How am I defending him? He is really nice face to face, one to one. He is lovely actually. When I moved in, he was fine with it. His partner, who didn’t live here, started to appear here every evening. Every time
I was home from work she was here with her kids. Her little girl would always come into where I was (including my room!) to say hi, which I didn’t mind at all, and she would never let the child speak to me and would come in after her, take her away and ignore me herself. He said a months rent was fine to move in, two days after I move in he was looking for two months rent as a deposit. He was fine with me working from home initially, then one day I got a text telling me if I was working from home I must pay extra per day or for rent as a whole. If my boyfriend wants to stay, it’s £25 per night BUT when he’s here on his own he just says that as long as boyfriend doesn’t plan on staying here every night, one or two nights is no big deal. I had to sign a lease, which I didn’t mind but he was very apologetic about, as she insisted on it.

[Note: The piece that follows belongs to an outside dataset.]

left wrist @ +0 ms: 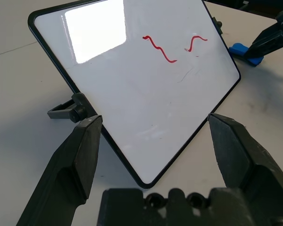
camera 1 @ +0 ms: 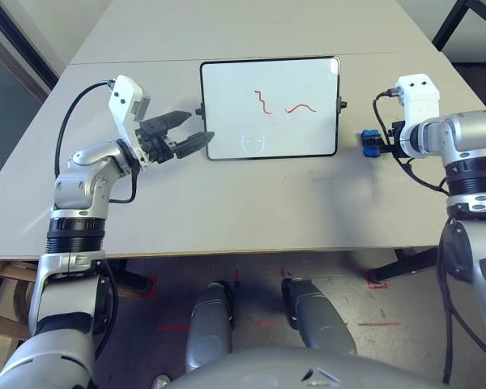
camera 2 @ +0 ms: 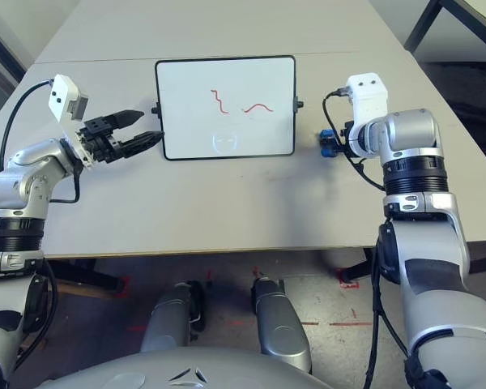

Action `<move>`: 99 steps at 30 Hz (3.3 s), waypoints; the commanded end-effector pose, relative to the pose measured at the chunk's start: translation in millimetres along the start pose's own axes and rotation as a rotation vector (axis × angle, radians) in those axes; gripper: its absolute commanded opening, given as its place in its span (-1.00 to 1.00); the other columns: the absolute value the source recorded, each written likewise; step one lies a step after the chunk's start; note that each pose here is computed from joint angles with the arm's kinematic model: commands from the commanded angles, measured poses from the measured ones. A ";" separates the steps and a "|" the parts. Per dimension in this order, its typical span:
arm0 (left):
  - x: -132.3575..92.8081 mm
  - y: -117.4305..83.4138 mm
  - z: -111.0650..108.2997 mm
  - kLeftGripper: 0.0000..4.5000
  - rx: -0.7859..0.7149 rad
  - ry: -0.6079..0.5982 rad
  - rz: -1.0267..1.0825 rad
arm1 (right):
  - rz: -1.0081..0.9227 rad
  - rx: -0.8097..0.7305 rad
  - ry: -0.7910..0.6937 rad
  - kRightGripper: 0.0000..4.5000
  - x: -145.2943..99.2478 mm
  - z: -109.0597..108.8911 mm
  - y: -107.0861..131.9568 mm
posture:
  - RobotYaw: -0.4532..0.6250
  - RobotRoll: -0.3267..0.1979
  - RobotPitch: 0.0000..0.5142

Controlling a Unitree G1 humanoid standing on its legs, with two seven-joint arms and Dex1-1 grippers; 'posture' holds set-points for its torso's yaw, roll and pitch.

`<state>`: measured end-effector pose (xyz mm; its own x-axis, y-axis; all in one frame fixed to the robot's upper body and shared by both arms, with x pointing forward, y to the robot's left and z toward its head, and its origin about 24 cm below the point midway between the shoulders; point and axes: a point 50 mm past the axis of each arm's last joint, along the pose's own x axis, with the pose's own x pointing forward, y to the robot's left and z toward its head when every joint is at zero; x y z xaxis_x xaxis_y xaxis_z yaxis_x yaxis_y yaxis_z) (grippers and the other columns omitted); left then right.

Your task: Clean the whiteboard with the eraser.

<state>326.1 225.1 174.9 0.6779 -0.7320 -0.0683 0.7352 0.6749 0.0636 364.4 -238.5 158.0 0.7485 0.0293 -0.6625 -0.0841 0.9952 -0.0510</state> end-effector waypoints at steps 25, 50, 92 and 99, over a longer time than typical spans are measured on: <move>-3.9 -0.2 -4.4 1.00 0.022 0.029 0.020 | -0.001 0.001 0.026 -0.80 15.6 -5.2 1.4 | -0.49 0.25 -0.34; -1.5 -1.6 -2.0 1.00 0.046 0.045 -0.019 | 0.062 -1.119 -0.363 -0.88 -48.6 47.3 86.3 | -0.51 0.25 -0.37; -9.7 -0.4 2.5 1.00 0.066 0.045 0.012 | 0.190 -1.226 -0.324 -0.89 -5.2 50.7 83.0 | -0.44 0.25 -0.34; -11.3 -1.0 2.8 1.00 0.066 0.046 0.018 | 0.214 -1.213 -0.335 -0.89 0.8 55.7 89.4 | -0.43 0.25 -0.33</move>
<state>320.2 228.6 179.9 0.6802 -0.7269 -0.0949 0.7325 0.6692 0.1248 391.9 -143.5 198.6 0.7603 0.3833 -0.5245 -0.6300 0.2379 -0.7393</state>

I let all that go because in the grand scheme of things, does it matter? I could afford the deposit. I could just go into work, I go back to my own home at the weekend, I signed the lease.

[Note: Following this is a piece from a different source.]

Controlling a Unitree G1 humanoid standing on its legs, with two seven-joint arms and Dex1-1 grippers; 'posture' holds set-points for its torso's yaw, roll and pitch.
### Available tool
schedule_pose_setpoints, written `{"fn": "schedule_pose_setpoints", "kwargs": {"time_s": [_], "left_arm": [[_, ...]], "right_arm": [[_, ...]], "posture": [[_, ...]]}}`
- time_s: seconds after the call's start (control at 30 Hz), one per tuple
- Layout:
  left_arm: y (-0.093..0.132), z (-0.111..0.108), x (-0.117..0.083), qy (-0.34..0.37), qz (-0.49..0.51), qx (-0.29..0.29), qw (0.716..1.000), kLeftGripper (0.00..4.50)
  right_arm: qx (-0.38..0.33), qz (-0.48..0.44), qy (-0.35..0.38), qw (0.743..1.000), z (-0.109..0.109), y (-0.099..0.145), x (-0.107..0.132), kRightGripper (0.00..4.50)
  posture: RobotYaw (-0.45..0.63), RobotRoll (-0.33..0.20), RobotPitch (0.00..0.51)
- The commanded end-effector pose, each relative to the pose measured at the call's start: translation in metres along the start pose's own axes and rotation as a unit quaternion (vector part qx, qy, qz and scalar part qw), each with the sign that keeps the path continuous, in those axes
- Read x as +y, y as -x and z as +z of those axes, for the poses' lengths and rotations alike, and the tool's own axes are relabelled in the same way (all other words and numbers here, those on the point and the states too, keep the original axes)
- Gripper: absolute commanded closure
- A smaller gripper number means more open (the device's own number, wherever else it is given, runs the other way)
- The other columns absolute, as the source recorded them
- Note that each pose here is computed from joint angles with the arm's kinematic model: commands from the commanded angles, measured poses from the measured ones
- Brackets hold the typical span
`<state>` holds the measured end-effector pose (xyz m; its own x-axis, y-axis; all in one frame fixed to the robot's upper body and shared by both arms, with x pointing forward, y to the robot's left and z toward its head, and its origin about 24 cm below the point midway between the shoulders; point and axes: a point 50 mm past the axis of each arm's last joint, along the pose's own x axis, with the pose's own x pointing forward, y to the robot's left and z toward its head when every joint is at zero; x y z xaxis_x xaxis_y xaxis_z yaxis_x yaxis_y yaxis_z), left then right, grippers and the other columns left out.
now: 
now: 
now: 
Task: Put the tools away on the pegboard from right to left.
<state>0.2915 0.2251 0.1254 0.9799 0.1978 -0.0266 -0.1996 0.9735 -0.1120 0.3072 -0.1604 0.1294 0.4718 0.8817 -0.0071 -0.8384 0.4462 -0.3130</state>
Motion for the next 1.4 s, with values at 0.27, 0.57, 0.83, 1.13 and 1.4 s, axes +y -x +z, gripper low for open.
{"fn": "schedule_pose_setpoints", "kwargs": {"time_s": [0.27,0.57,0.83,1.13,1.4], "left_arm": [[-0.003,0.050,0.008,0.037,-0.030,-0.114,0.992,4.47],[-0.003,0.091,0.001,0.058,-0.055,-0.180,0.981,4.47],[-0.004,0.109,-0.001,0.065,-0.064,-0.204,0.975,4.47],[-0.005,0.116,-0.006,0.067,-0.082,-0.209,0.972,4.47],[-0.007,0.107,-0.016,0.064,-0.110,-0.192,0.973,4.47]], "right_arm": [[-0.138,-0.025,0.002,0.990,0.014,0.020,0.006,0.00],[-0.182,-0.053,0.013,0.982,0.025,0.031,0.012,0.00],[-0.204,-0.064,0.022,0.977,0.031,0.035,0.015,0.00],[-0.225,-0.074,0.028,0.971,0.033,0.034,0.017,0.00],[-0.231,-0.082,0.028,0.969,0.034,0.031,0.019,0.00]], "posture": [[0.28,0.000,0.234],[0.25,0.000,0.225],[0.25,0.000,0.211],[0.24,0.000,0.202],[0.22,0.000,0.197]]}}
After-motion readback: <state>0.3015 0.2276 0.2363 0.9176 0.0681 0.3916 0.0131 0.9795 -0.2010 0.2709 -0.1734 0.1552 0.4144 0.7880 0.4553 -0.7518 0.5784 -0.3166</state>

When I moved in it was just the two of us, he said he didn’t watch tv but if I wanted he would get the channels in. I said no I watched Netflix just. The microwave discussion came up. When he told me to buy it, it was because it wasn’t going to be used in the household. Had everything else not happened I would not be as petty, the creepy texts that were sent over a course of a few days and I didn’t engage with, acting normal like it never happened and being lovely to my face straight after, and then the passive aggressive texts just looking for issues I mean who cares how straight a car is parked? The texts were sleezy, but I would be lying if I said I felt scared or threatened or even that he was a bad person because while I might not actually like him, I can’t say that he’s ever made me feel unsafe, (uncomfortable maybe!) and he isn’t a bad person. Probably a bit of a CF!

OP posts:
LittleLongDog · 04/09/2019 08:04

he isn’t a bad person

Trying to cheat on his partner doesn’t make him a bad person?